WHAT TO DO: Write out exactly the lines of the material below, beginning at the top and ending at the line that contains "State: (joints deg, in".

☆ ☆ ☆ ☆

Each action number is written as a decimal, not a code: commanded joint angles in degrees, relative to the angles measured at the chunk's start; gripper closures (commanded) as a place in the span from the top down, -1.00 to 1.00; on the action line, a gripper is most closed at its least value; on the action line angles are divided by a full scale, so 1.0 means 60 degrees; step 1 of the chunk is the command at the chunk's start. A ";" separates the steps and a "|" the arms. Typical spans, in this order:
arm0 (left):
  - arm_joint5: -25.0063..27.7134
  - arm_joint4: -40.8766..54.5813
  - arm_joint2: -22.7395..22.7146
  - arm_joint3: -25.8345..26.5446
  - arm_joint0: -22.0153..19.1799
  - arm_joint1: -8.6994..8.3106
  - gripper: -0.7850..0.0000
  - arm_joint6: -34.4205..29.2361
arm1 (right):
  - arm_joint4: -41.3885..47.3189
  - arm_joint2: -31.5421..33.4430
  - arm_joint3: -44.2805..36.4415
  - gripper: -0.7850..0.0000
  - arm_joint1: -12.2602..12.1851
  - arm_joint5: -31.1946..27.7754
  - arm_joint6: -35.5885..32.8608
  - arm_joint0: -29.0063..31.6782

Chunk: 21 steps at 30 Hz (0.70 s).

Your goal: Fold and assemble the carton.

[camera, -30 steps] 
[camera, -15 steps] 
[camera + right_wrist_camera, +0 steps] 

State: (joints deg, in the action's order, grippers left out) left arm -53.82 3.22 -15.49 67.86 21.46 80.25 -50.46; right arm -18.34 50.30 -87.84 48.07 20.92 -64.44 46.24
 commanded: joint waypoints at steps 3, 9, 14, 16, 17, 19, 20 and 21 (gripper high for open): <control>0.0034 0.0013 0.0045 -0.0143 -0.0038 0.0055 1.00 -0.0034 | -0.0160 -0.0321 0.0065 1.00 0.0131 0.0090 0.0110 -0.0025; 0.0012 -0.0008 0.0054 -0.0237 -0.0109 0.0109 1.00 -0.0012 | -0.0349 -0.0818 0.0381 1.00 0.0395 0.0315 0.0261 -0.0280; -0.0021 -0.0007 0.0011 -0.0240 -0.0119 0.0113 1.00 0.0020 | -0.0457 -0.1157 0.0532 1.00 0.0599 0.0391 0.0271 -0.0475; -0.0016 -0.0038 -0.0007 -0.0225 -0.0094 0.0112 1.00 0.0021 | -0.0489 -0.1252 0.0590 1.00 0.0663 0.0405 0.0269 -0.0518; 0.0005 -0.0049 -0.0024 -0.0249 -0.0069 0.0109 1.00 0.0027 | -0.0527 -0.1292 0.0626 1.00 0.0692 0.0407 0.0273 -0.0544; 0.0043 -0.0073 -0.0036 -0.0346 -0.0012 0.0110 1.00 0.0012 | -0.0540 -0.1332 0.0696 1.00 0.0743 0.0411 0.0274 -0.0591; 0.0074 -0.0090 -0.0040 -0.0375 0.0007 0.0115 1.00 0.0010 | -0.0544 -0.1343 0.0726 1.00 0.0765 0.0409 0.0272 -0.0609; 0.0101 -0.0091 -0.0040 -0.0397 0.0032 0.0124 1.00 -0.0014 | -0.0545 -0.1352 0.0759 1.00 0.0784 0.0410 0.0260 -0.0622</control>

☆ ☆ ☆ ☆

TASK OUTPUT:
Each action number is written as a decimal, not a code: commanded joint angles in degrees, relative to the angles measured at the chunk's start; gripper closures (commanded) as a place in the span from the top down, -1.00 to 1.00; on the action line, a gripper is most closed at its least value; on the action line angles are divided by a full scale, so 1.0 means 60 degrees; step 1 of the chunk is the command at the chunk's start. A ";" separates the steps and a "|" the arms. Typical spans, in this order:
arm0 (left):
  - arm_joint5: -25.0063..27.7134
  - arm_joint4: -40.8766..54.5813
  - arm_joint2: -22.7395..22.7146
  - arm_joint3: -25.8345..26.5446
  - arm_joint0: -22.0153..19.1799
  - arm_joint1: -8.6994..8.3106
  - gripper: -0.7850..0.0000
  - arm_joint6: -34.4205..29.2361
arm1 (right):
  - arm_joint4: -41.3885..47.3189
  - arm_joint2: -31.5421..33.4430
  - arm_joint3: -44.2805..36.4415
  - gripper: -0.7850..0.0000
  - arm_joint1: -12.2602..12.1851
  - arm_joint5: -31.1946..27.7754
  - arm_joint6: -35.5885..32.8608
  - arm_joint0: -29.0063..31.6782

Chunk: 21 steps at 30 Hz (0.70 s).

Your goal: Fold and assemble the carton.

[camera, -30 steps] 
[camera, -15 steps] 
[camera + right_wrist_camera, +0 steps] 

State: (joints deg, in the action's order, grippers left out) left arm -53.82 3.22 -15.49 67.86 21.46 80.25 -50.46; right arm -18.34 50.30 -87.84 48.07 20.92 -64.44 46.24

The exercise asks for nothing further.